C. Certificate Of Appealability
Defendant Sanchez must make a substantial showing of the denial of a constitutional right in order to be granted a certificate of appealability in this case. See Miller-El v. Cockrell, 123 S. Ct. 1029, 1039 (2003); Garrett v. United States, 211 F.3d 1075, 1076-77 (8th Cir. 2000); Mills v. Norris, 187 F.3d 881, 882 n.1 (8th Cir. 1999); Carter v. Hopkins, 151 F.3d 872, 873-74 (8th Cir. 1998); Ramsey v. Bowersox, 149 F.3d 749 (8th Cir. 1998); Cox v. Norris, 133 F.3d 565, 569 (8th Cir. 1997), cert. denied, 525 U .S. 834 (1998). "A substantial showing is a showing that issues are debatable among reasonable jurists, a court could resolve the issues differently, or the issues deserve further proceedings." Cox, 133 F.3d at 569. Moreover, the United States Supreme Court reiterated in Miller-El that “‘[w]here a district court has rejected the constitutional claims on the merits, the showing required to satisfy § 2253(c) is straightforward: The petitioner must demonstrate that reasonable jurists would find the district court's assessment of the constitutional claims debatable or wrong.’” Miller-El, 123 S. Ct. at 1040 (quoting Slack v. McDaniel, 529 U.S. 473, 484 (2000)). The court determines that Sanchez's petition does not present questions of substance for appellate review, and therefore, does not make the requisite showing to satisfy § 2253(c). See 28 U.S.C. § 2253(c)(2); Fed. R. App. P. 22(b). With respect to Sanchez’s claims, the court shall not grant a certificate of appealability pursuant to 28 U.S.C. § 2253(c).

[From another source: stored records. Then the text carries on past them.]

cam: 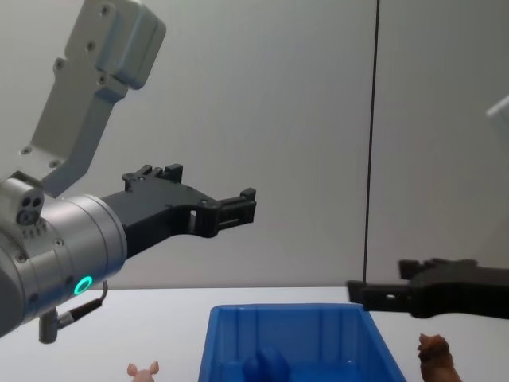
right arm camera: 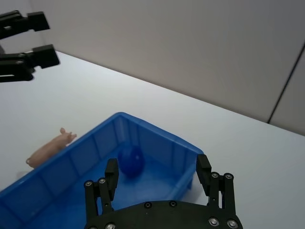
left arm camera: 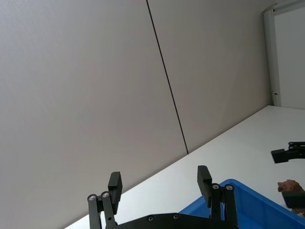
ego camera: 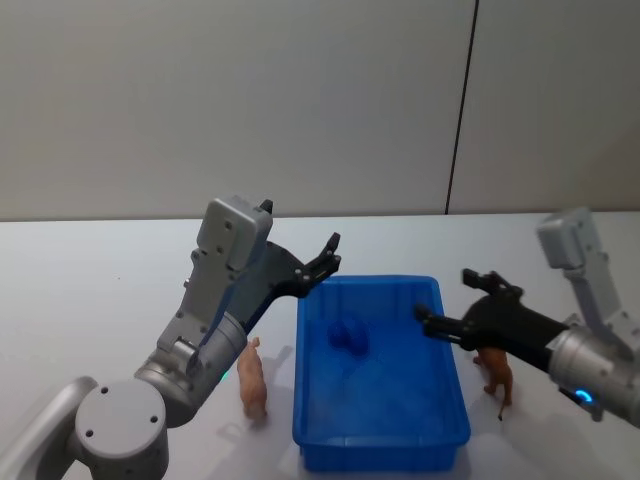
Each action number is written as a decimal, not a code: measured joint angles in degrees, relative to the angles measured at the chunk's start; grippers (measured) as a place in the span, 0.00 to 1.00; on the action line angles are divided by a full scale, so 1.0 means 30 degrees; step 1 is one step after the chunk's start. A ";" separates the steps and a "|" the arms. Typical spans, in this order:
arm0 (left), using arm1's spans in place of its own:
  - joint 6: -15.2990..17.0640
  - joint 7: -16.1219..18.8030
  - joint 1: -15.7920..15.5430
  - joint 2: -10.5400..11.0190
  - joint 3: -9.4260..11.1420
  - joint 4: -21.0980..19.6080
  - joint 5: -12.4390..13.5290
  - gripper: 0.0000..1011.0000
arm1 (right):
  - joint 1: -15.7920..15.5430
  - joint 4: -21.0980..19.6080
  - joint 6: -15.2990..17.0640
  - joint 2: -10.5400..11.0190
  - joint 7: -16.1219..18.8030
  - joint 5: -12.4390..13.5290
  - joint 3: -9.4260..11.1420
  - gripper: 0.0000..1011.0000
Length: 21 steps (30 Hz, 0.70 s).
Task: Pick up the two dolls from the table and place them into the box.
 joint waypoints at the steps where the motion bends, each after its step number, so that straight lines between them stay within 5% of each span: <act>1: 0.0000 0.0000 0.0000 0.0000 0.0000 0.0000 0.0000 0.99 | -0.0170 -0.0139 0.0130 0.0178 -0.0238 0.0142 0.0126 0.99; 21: 0.0000 0.0000 0.0000 -0.0001 0.0000 0.0000 0.0000 0.99 | -0.0963 -0.0266 0.1941 0.1316 -0.1920 0.1160 0.0987 0.99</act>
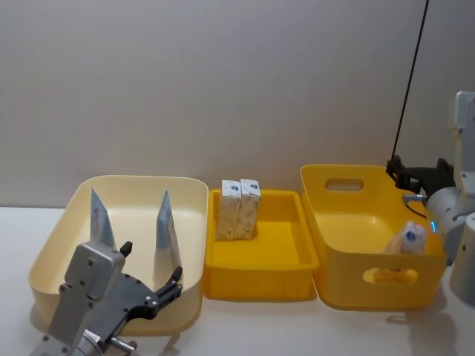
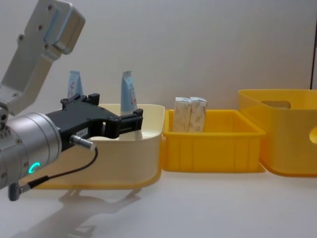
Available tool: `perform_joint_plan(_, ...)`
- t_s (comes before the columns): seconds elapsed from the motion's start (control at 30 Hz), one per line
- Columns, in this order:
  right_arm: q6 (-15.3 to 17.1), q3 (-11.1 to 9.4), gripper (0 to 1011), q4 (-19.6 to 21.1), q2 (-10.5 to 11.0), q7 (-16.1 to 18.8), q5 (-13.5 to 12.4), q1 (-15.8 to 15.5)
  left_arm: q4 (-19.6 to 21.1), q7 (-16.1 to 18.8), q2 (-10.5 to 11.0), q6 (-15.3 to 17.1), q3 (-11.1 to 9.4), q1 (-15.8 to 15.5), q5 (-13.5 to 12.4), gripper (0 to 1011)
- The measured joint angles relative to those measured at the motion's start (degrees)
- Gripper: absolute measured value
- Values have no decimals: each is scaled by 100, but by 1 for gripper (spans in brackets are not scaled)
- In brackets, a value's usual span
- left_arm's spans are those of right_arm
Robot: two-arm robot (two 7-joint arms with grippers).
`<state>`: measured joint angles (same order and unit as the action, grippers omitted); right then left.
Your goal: Bimanual collaborative sorting of washing and personal care products
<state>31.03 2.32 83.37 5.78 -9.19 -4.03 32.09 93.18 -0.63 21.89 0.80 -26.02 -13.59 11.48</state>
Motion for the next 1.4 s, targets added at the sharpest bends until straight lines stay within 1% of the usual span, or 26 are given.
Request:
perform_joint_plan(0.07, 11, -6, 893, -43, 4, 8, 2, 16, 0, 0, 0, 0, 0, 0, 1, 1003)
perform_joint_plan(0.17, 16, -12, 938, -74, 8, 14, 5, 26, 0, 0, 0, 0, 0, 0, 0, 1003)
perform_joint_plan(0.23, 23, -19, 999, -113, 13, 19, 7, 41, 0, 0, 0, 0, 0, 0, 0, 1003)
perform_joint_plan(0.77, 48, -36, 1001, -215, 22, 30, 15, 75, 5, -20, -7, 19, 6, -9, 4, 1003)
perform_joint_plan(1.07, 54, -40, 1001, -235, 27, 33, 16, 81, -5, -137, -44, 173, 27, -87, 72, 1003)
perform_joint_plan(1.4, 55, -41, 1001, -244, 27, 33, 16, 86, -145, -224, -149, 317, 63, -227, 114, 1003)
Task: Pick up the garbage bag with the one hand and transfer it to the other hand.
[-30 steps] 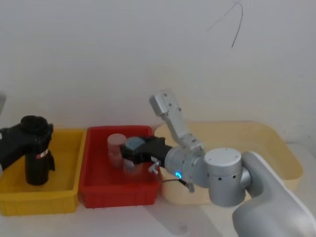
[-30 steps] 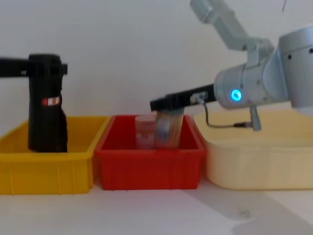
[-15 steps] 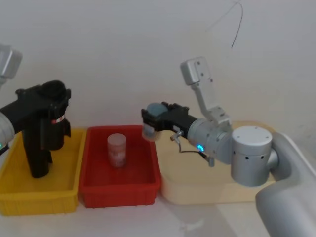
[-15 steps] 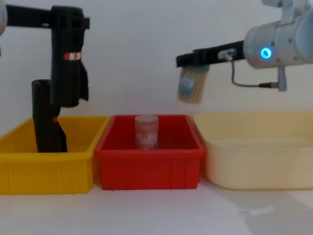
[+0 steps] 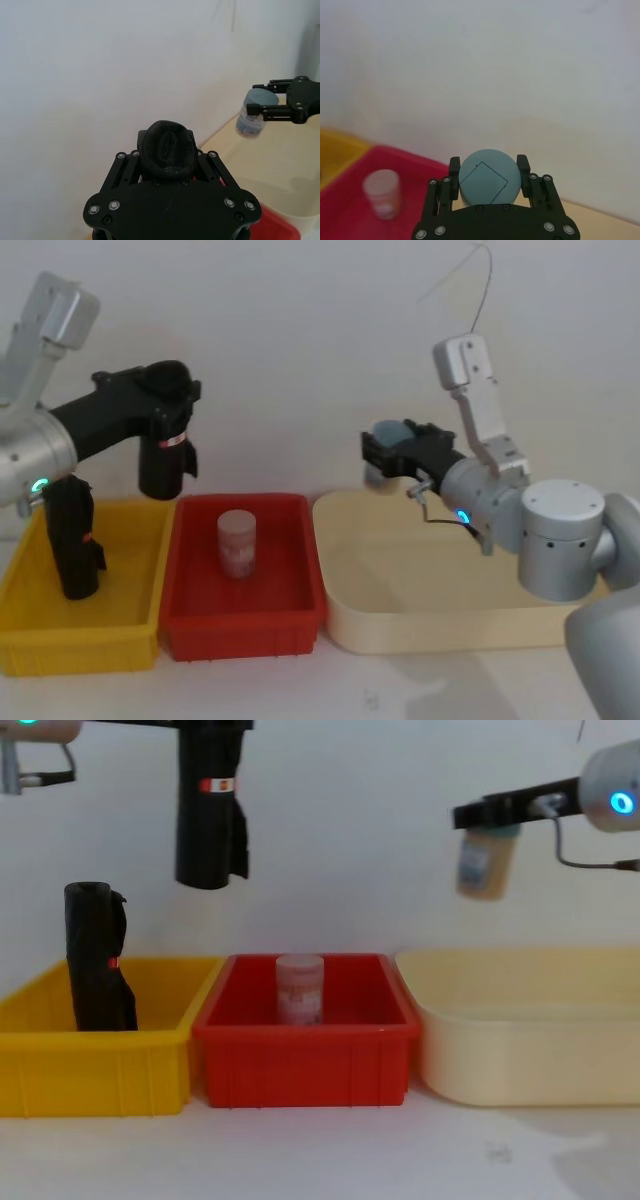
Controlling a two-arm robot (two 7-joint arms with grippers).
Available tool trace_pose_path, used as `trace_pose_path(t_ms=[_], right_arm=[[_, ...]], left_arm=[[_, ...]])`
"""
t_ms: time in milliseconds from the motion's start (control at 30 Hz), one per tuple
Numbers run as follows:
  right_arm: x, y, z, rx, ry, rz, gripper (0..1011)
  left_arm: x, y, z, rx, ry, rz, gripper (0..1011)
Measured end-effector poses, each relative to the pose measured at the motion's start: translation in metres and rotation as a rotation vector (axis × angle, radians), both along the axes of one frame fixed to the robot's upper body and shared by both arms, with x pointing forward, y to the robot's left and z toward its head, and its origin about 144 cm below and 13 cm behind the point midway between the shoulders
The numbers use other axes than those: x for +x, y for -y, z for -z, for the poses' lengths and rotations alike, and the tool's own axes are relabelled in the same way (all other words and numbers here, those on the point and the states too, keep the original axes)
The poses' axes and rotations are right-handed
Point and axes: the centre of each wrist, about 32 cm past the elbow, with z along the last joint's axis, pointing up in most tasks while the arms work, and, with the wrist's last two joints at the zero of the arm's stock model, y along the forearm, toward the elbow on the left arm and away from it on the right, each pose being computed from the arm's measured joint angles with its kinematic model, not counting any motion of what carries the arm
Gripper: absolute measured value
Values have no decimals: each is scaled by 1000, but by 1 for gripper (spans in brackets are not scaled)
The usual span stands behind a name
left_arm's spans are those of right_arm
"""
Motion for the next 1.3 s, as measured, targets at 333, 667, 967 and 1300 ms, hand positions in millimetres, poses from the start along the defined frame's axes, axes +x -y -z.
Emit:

Defendant Sanchez’s § 2255 motion is denied, and this matter is dismissed in its entirety. Moreover, the court determines that the petition does not present questions of substance for appellate review. See 28 U.S.C. § 2253(c)(2); Fed. R. App. P. 22(b). Accordingly, a certificate of appealability will not issue.
IT IS SO ORDERED.
DATED this 27th day of September, 2004.